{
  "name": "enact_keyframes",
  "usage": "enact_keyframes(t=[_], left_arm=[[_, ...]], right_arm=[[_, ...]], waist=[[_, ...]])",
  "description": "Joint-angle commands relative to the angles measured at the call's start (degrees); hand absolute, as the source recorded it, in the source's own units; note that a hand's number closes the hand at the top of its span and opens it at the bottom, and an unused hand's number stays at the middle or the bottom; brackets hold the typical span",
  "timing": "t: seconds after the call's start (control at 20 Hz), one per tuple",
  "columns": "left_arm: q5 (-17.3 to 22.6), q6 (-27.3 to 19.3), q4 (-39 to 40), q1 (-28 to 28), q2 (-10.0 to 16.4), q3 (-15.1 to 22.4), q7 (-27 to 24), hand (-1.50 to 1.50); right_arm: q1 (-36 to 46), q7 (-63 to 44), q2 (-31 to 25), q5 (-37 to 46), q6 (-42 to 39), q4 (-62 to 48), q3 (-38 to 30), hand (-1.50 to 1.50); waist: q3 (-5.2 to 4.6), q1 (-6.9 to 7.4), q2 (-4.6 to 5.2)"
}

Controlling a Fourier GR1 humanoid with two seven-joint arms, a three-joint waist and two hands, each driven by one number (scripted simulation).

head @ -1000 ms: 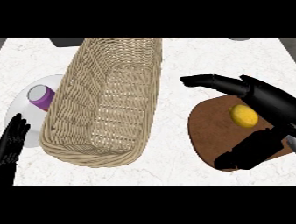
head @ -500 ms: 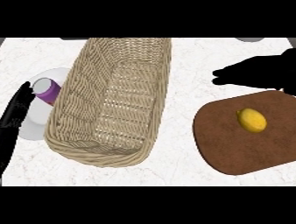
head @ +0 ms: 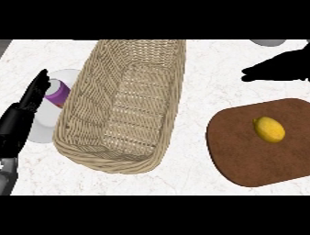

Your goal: Pick the lemon from the cutting board and place it in the basket

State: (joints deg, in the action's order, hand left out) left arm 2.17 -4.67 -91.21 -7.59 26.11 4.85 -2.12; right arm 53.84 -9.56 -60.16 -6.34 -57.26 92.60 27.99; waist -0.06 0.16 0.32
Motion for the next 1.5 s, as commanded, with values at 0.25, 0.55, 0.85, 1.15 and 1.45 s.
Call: enact_keyframes(t=[0.25,0.55,0.85,1.15,1.45], left_arm=[[-0.87,1.83,2.95,-5.47,-1.69,-1.41,2.6,0.0],[-3.61,1.32,3.11,-4.67,-3.11,-0.88,1.14,0.0],[-3.74,2.71,9.22,-6.89,-3.94,-3.06,-1.77,0.0],[-3.29,4.95,-2.38,-2.54,-2.66,-3.53,4.81,0.0],[-4.04,5.89,4.11,-3.42,-3.36,-6.31,-1.3,0.0]], right_arm=[[-5.2,10.78,3.84,16.54,-3.57,-3.63,-0.85,-1.5],[-6.77,12.86,8.05,27.35,-1.81,-5.95,4.26,-1.5],[-11.92,18.44,10.22,38.03,6.33,-9.54,7.96,-1.5],[-12.45,25.51,9.61,43.96,8.87,-14.19,5.81,-1.5],[-16.6,32.91,9.1,48.29,14.89,-16.25,4.59,-1.5]], waist=[[0.09,0.0,-0.12],[0.06,0.38,-0.14],[0.07,0.19,0.06],[0.08,0.62,-0.31],[0.06,0.23,-0.26]])
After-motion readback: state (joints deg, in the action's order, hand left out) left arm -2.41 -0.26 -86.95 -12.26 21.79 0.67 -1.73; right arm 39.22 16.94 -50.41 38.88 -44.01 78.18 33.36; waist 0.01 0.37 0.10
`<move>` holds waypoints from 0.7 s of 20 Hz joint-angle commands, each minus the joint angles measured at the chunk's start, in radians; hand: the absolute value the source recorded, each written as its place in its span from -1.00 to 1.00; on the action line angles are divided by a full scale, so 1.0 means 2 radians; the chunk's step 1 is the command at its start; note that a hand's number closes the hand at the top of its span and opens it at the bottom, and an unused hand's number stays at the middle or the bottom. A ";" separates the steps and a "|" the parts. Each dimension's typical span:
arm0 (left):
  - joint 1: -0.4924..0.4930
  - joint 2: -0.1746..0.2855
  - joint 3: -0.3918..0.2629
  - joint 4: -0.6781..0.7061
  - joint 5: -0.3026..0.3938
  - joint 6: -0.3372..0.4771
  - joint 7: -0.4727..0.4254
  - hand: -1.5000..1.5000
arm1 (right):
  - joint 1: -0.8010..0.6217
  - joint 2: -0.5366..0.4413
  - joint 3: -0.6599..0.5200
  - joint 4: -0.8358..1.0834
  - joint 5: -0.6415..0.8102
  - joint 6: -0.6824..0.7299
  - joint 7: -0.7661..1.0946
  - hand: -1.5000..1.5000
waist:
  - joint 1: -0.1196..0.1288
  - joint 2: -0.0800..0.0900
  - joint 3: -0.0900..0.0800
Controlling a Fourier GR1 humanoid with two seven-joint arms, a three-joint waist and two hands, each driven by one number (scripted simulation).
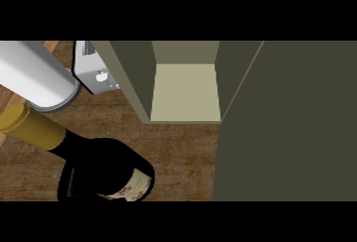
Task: Pick up the wine, place it into the cabinet and close the cabinet
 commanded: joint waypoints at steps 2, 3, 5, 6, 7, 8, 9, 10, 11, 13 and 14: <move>-0.038 -0.001 -0.032 -0.050 0.022 0.073 0.073 1.00 | 0.004 0.004 0.011 -0.011 0.006 -0.002 0.008 -1.00 | -0.001 0.000 0.000; -0.077 -0.001 -0.045 -0.021 0.011 0.097 0.064 1.00 | -0.038 -0.005 -0.016 0.018 -0.016 -0.011 0.021 -1.00 | -0.001 0.001 0.000; -0.100 -0.001 -0.057 -0.013 -0.001 0.137 0.065 1.00 | -0.004 -0.016 -0.043 0.015 -0.042 0.014 -0.003 -1.00 | -0.003 0.001 0.000; -0.128 -0.001 -0.049 -0.012 0.006 0.140 0.088 1.00 | 0.004 0.002 0.004 -0.009 -0.005 0.002 0.008 -1.00 | -0.003 0.000 0.000; -0.129 -0.001 -0.079 -0.005 0.005 0.154 0.063 1.00 | -0.067 -0.021 -0.046 0.047 -0.044 -0.003 0.019 -1.00 | -0.001 0.001 0.000; -0.150 -0.001 -0.038 0.023 0.009 0.138 0.071 1.00 | -0.001 0.003 -0.008 0.030 0.002 0.010 -0.029 -1.00 | -0.003 0.001 0.000; -0.145 -0.001 -0.068 0.022 0.007 0.164 0.058 1.00 | -0.003 -0.007 -0.023 0.003 -0.026 0.006 0.002 -1.00 | -0.003 0.000 0.000; -0.149 -0.001 -0.053 -0.003 -0.002 0.166 0.076 1.00 | -0.024 0.007 0.021 -0.022 0.012 -0.023 0.044 -1.00 | -0.002 0.000 0.000; -0.190 -0.001 -0.053 0.039 -0.003 0.184 0.059 1.00 | 0.002 0.006 0.004 0.008 0.000 0.001 -0.006 -1.00 | -0.004 0.001 0.000; -0.181 -0.001 -0.044 0.046 -0.018 0.171 0.055 1.00 | 0.010 0.012 0.013 0.010 0.012 0.005 -0.025 -1.00 | -0.003 0.000 0.000; -0.230 -0.001 -0.077 0.039 -0.017 0.227 0.090 1.00 | -0.011 0.008 0.006 0.010 0.012 -0.007 -0.004 -1.00 | -0.004 0.001 0.000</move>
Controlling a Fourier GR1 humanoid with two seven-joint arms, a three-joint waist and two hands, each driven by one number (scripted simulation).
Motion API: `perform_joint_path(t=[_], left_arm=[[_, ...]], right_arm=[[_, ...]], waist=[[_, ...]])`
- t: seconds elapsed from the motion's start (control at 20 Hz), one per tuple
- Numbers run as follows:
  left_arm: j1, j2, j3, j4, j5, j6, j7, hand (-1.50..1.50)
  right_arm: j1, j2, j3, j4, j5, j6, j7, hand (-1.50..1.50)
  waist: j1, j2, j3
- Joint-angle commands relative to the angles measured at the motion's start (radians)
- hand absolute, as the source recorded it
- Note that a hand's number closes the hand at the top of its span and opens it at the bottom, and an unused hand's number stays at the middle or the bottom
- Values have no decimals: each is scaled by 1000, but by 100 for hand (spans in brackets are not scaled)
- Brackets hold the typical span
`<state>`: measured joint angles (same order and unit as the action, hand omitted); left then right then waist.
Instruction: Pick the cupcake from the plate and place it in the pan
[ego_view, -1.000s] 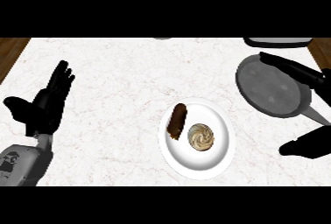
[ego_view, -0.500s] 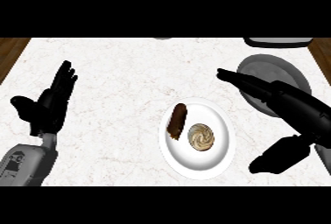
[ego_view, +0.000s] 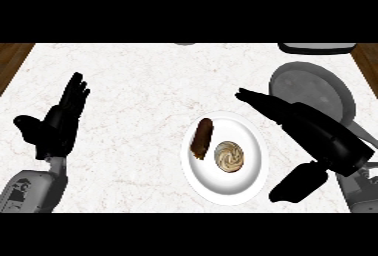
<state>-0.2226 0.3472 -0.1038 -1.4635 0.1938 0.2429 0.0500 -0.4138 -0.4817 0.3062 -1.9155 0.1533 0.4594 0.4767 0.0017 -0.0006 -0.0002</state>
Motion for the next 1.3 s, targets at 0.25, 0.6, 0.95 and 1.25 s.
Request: perform_joint_path(t=[0.25, 0.6, 0.95, 1.25], left_arm=[[-47, -33, 62, 73, -36, -40, -25, 0], [-31, -32, 75, 25, -61, -73, 16, 0], [-42, -83, 101, 76, -108, -84, -19, 0], [-8, -77, 95, -39, -93, -105, 55, 0]], right_arm=[[60, 46, -3, 101, 154, 58, -56, -150], [54, 103, 30, 266, 251, 87, -210, -150], [49, 186, 50, 263, 359, 132, -187, -150], [2, 191, 101, 309, 476, 148, -135, -150]], waist=[[-3, 1, 0], [2, 1, 0], [-1, 1, 0], [4, -1, 0]])
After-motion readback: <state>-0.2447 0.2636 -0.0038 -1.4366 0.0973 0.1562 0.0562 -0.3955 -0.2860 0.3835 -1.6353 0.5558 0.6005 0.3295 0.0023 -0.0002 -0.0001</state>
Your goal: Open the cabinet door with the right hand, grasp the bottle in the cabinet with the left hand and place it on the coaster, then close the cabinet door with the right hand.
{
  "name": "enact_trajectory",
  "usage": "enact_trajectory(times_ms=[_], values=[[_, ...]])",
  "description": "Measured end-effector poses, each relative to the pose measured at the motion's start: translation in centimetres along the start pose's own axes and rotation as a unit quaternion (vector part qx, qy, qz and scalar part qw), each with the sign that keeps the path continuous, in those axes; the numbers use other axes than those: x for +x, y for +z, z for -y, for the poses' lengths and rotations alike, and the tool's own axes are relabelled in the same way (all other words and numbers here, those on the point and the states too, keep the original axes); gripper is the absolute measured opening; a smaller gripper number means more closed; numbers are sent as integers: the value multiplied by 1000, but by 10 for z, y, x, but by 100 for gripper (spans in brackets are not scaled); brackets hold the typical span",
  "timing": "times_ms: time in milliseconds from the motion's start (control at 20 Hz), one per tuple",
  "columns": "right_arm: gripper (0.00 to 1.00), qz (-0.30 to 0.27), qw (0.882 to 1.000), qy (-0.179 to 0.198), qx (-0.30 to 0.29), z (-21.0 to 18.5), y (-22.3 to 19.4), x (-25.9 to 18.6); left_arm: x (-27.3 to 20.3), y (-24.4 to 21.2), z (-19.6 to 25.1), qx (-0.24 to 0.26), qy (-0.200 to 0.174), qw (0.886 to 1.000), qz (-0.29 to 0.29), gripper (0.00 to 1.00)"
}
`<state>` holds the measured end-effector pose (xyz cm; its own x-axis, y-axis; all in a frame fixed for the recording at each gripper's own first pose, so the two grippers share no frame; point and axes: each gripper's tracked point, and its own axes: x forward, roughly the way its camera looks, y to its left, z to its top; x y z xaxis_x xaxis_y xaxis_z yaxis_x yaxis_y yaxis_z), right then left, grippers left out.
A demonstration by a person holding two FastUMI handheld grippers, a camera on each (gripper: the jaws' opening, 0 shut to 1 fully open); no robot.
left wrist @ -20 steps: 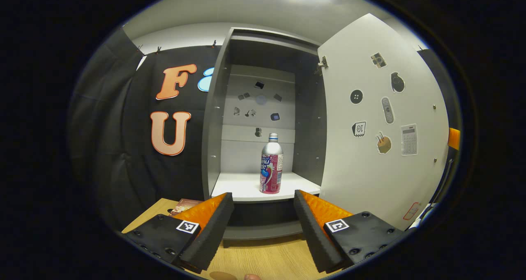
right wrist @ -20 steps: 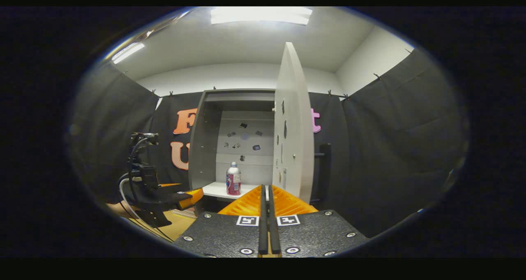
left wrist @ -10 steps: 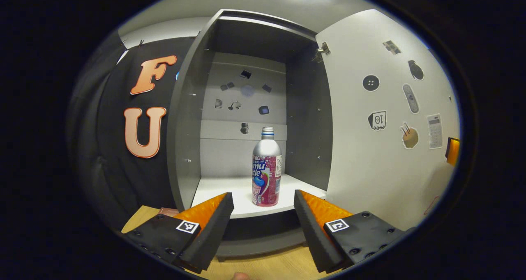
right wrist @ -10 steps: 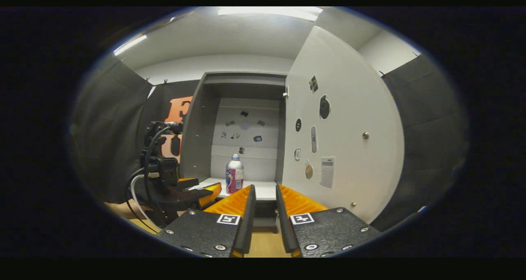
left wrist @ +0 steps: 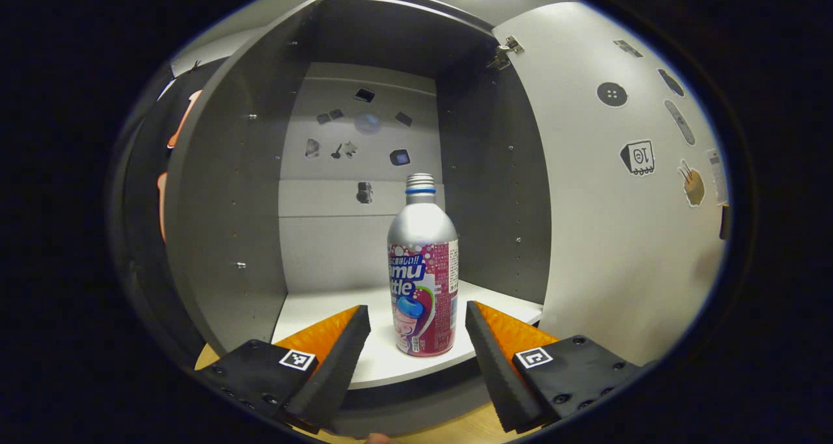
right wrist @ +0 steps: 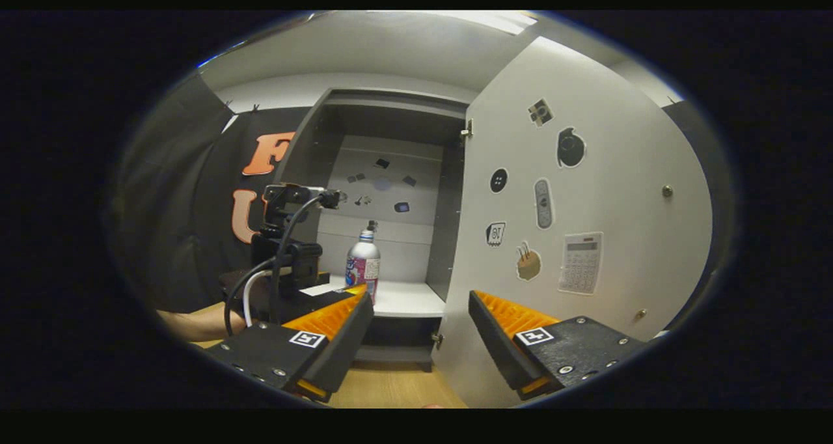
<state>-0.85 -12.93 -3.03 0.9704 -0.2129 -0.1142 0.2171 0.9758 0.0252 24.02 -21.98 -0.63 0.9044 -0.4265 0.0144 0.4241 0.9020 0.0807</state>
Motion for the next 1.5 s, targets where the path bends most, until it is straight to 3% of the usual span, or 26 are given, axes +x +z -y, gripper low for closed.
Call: enact_trajectory(times_ms=[550, 700, 800, 850, 1100, 1500], values=[[94, -64, 996, -45, 43, -8, -42, 18, 49, 9, 2, 9, -34, 999, 25, 96], [94, -71, 995, -59, 29, -1, -46, 15, 54, 8, 3, 8, -40, 999, 27, 96], [94, -69, 996, -56, 22, -1, -44, 9, 56, 9, 2, 8, -35, 999, 31, 96], [91, -65, 996, -54, 21, -1, -41, 8, 54, 11, 2, 7, -29, 999, 31, 88], [94, -43, 998, -40, 27, 7, -29, 2, 47, 14, 0, 2, -16, 999, 32, 83], [96, -17, 999, 4, 36, 15, -14, -40, -29, 36, -3, 10, 32, 997, 66, 82]])
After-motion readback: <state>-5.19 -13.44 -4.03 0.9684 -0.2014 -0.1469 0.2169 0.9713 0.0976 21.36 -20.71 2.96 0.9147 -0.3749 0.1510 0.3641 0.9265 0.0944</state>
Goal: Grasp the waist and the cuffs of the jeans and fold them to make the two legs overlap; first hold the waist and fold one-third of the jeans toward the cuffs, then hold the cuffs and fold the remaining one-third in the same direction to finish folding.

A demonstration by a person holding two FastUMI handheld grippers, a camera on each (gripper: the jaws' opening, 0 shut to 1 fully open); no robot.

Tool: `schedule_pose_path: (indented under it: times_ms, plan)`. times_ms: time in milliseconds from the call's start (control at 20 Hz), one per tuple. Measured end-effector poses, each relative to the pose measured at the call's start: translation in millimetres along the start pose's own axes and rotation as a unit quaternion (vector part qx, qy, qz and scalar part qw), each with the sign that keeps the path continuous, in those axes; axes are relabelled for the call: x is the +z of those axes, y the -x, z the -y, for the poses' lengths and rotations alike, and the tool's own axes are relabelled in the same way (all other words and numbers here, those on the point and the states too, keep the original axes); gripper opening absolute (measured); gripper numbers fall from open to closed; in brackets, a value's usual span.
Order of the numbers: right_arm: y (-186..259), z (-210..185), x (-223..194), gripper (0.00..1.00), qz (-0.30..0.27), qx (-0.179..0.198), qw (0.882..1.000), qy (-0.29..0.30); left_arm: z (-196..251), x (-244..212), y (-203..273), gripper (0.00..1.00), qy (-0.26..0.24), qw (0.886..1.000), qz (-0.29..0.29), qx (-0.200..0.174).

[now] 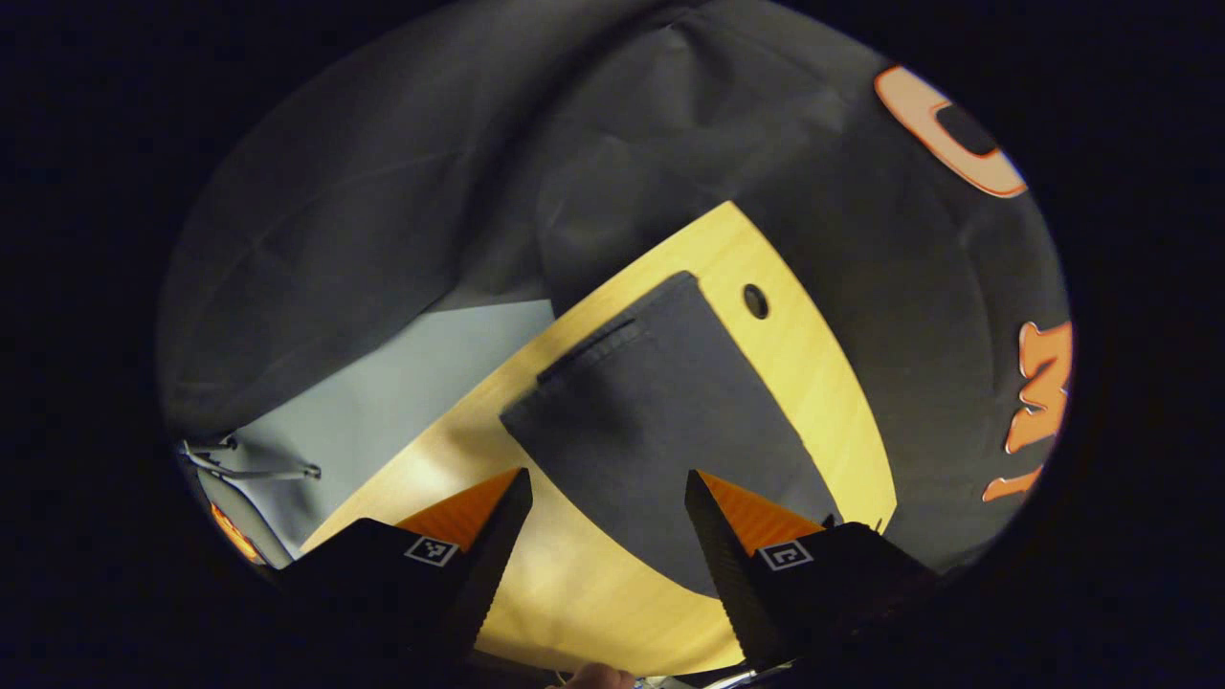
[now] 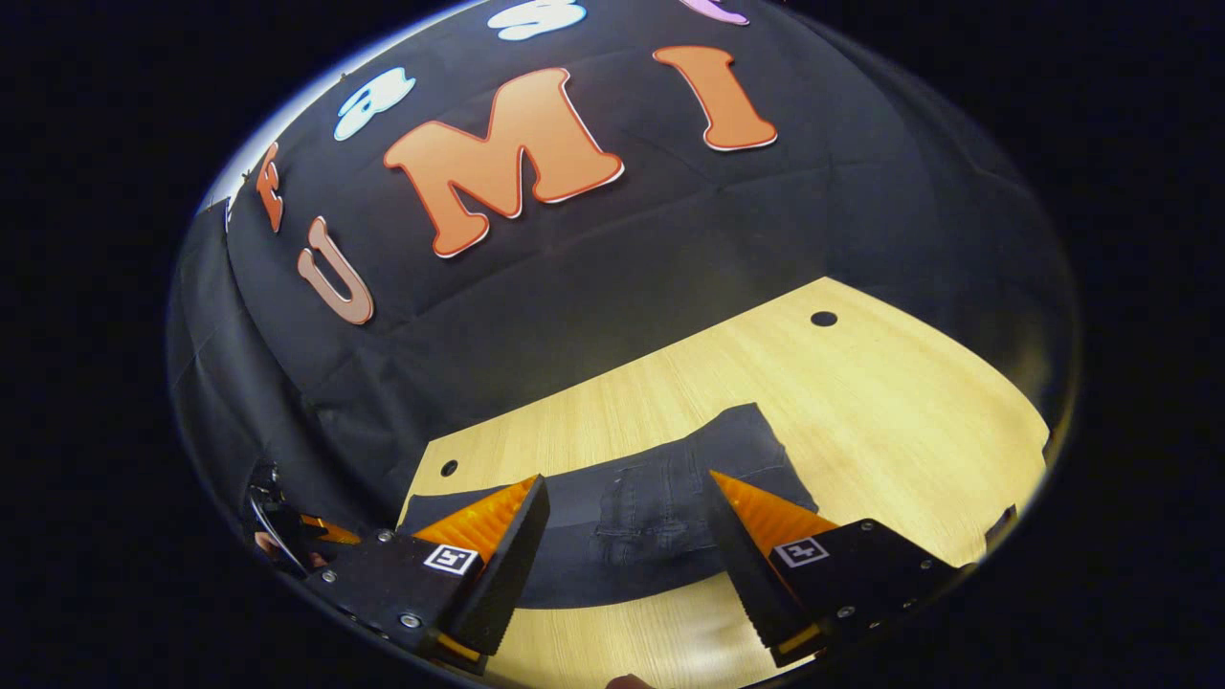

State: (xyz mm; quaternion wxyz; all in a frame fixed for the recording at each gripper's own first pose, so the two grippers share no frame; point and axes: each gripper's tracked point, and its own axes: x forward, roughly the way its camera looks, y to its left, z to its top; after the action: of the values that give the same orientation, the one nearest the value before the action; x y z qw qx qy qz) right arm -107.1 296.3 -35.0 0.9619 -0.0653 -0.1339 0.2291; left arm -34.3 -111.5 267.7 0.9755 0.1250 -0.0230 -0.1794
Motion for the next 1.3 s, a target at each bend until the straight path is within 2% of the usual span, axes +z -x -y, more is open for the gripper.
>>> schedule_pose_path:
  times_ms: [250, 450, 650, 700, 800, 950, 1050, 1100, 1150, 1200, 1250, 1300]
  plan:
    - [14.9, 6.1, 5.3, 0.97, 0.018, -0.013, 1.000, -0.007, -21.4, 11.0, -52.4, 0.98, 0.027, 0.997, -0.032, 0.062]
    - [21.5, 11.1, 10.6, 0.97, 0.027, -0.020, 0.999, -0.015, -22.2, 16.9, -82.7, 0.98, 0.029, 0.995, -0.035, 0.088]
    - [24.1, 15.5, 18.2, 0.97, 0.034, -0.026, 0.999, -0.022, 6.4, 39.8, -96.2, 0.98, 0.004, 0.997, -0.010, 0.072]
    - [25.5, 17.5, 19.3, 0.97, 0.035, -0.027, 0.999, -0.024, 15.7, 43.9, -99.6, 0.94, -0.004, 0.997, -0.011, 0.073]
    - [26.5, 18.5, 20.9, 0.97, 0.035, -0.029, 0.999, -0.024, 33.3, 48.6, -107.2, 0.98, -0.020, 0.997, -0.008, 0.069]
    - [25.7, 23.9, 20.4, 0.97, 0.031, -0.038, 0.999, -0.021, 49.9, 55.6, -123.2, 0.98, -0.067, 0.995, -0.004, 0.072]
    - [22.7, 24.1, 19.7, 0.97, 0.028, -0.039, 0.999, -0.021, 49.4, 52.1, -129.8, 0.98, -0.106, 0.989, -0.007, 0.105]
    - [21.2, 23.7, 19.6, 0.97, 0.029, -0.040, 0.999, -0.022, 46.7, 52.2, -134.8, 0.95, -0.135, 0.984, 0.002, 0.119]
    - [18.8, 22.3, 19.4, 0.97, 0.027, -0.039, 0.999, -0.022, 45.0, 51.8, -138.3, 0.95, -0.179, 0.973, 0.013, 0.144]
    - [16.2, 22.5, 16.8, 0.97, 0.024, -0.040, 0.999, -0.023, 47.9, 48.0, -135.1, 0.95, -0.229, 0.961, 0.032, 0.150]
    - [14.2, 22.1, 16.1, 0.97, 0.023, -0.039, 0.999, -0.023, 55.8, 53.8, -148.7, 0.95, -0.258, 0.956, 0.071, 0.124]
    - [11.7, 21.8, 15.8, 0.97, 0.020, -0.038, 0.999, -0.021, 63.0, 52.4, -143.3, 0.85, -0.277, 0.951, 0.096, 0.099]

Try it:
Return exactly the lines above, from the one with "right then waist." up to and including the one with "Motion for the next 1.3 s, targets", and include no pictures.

Solution for this exercise:
`<state>`: measured joint angles (same order and unit as the action, hand omitted); left then right then waist.
Instruction: Pick the cupcake from the plate and place it in the pan
[ego_view, -1.000s] 
[ego_view, -0.500s] 
[ego_view, +0.000s] 
<state>-0.2226 0.3472 -0.1038 -1.4635 0.1938 0.2429 0.0500 -0.4138 -0.4817 0.3062 -1.9155 0.1533 0.4594 0.4767 0.0017 -0.0006 -0.0002</state>
Motion for the next 1.3 s, targets at 0.25, 0.6, 0.95 and 1.25 s.

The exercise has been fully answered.